-- Opening Marker --
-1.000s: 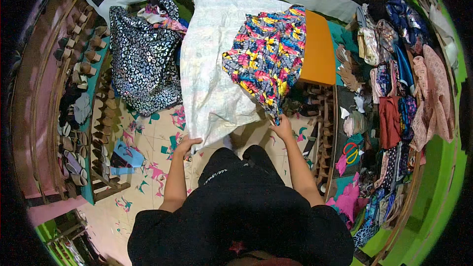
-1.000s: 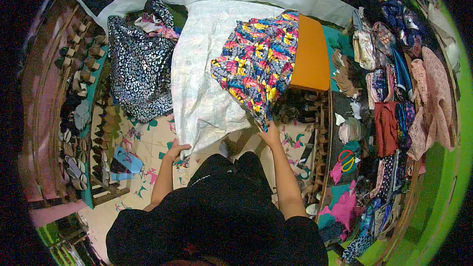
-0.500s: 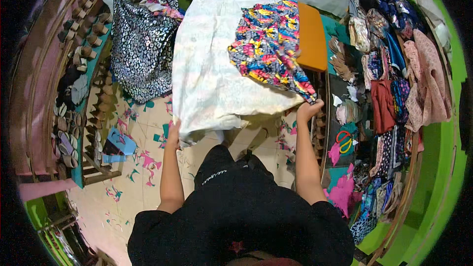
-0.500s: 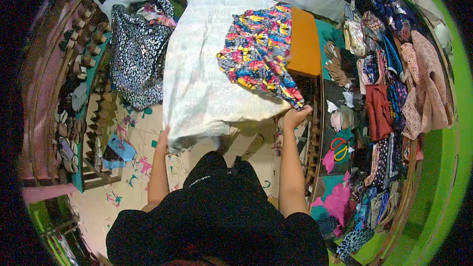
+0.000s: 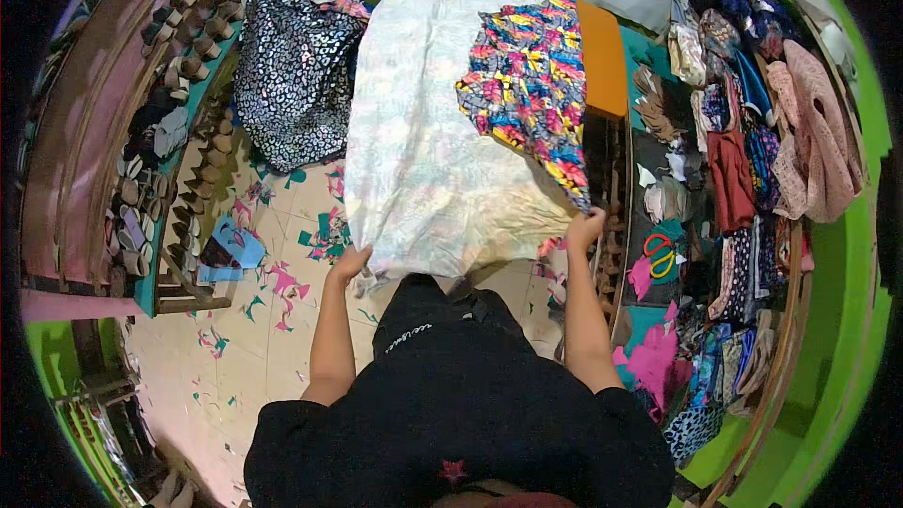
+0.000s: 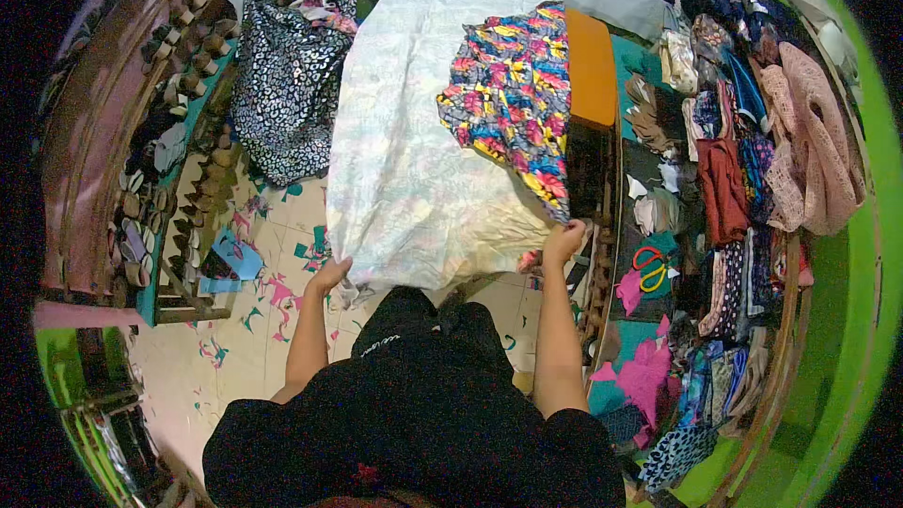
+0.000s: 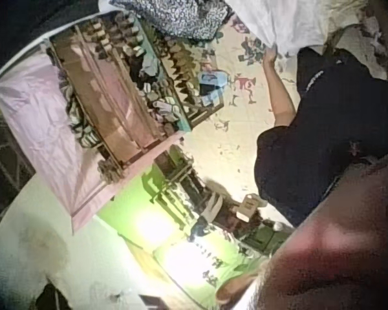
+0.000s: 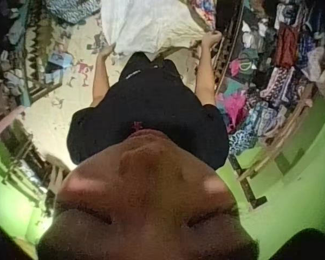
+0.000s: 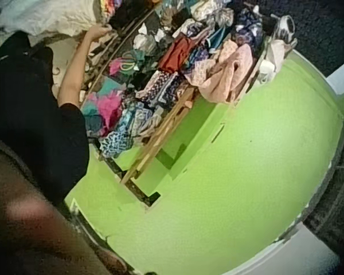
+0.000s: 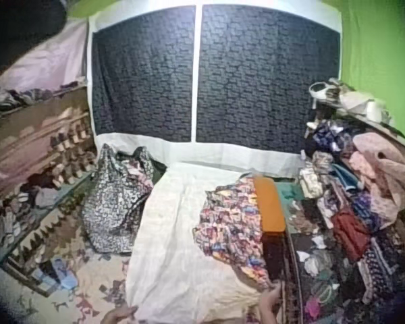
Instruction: Folding a lace fabric and sorting patterned garments or fabric pieces in a workshop.
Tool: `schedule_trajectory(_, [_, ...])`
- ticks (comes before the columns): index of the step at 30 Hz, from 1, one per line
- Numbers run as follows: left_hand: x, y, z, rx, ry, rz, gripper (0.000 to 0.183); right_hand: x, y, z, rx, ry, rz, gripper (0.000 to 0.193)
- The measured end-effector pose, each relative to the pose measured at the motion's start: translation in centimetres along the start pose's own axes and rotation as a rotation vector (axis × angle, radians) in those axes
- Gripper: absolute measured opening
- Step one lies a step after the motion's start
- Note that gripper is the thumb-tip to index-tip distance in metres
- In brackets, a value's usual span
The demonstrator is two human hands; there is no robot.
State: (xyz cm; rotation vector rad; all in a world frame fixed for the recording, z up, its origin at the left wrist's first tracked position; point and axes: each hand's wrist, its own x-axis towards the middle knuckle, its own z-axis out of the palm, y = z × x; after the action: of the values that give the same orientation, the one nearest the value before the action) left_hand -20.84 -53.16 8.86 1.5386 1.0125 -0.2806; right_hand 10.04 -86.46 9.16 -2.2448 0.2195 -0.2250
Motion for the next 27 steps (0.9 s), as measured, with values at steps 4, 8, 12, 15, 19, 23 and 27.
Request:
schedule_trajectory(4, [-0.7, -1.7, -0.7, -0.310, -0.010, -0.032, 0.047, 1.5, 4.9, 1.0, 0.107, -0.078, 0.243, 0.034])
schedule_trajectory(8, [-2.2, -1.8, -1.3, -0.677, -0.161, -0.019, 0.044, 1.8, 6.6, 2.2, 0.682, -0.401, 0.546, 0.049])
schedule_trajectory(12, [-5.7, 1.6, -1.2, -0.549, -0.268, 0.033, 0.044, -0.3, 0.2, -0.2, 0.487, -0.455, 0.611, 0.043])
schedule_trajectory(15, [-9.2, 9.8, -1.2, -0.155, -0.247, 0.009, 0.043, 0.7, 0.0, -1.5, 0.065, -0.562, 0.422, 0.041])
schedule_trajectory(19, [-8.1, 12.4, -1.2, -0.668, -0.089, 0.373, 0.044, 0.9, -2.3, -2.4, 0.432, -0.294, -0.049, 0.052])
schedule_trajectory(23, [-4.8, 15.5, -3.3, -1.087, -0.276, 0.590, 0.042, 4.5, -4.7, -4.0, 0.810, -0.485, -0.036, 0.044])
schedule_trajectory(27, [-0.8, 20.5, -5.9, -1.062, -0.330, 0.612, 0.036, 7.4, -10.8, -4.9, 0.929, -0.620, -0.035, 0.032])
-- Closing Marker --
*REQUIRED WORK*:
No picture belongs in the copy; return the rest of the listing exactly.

*OUTPUT BELOW*:
-1.000s: 
-1.000s: 
-0.500s: 
-0.500s: 
+0.000s: 
+0.000s: 
+0.000s: 
+0.000s: 
+0.000s: 
+0.000s: 
Instruction: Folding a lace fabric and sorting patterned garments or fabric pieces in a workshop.
Tool: `schedule_trajectory(_, [_, ...])`
- ticks (comes before the columns): index of the step at 30 Hz, from 1, one per line
- Numbers run as follows: left_hand: x, y, z, rx, ry, rz, gripper (0.000 to 0.183); right_hand: x, y, z, rx, ry, rz, gripper (0.000 to 0.193)
- The measured end-effector pose, each relative to the pose measured at the motion's start: translation in centimetres along the start pose's own axes and rotation as a rotation vector (axis × angle, radians) in those axes
- Gripper: absolute measured opening
- Step one lies a step after the motion's start
- Note that gripper is the thumb-tip to index-tip distance in metres
- In brackets, a value's usual span
The demonstrator is two human hands; there is no robot.
State: (xyz cm; rotation vector rad; all in a world frame fixed for the recording, z up, its origin at the left wrist's first tracked position; point and axes: each hand's wrist, its own x-axis towards the middle knuckle, its own z-axis out of the palm, y = z × x; after the action: of the values that give the same orientation, the one nearest the value before the action) left_hand -20.84 -53.16 8.86 1.5386 1.0125 -0.2806; right_hand 10.04 -86.46 9.16 -2.2448 0.2195 -0.2250
Motion for the next 27 steps (0.9 s), as measured, with values at steps 4, 8, 12, 15, 19, 23 and 27.
Request:
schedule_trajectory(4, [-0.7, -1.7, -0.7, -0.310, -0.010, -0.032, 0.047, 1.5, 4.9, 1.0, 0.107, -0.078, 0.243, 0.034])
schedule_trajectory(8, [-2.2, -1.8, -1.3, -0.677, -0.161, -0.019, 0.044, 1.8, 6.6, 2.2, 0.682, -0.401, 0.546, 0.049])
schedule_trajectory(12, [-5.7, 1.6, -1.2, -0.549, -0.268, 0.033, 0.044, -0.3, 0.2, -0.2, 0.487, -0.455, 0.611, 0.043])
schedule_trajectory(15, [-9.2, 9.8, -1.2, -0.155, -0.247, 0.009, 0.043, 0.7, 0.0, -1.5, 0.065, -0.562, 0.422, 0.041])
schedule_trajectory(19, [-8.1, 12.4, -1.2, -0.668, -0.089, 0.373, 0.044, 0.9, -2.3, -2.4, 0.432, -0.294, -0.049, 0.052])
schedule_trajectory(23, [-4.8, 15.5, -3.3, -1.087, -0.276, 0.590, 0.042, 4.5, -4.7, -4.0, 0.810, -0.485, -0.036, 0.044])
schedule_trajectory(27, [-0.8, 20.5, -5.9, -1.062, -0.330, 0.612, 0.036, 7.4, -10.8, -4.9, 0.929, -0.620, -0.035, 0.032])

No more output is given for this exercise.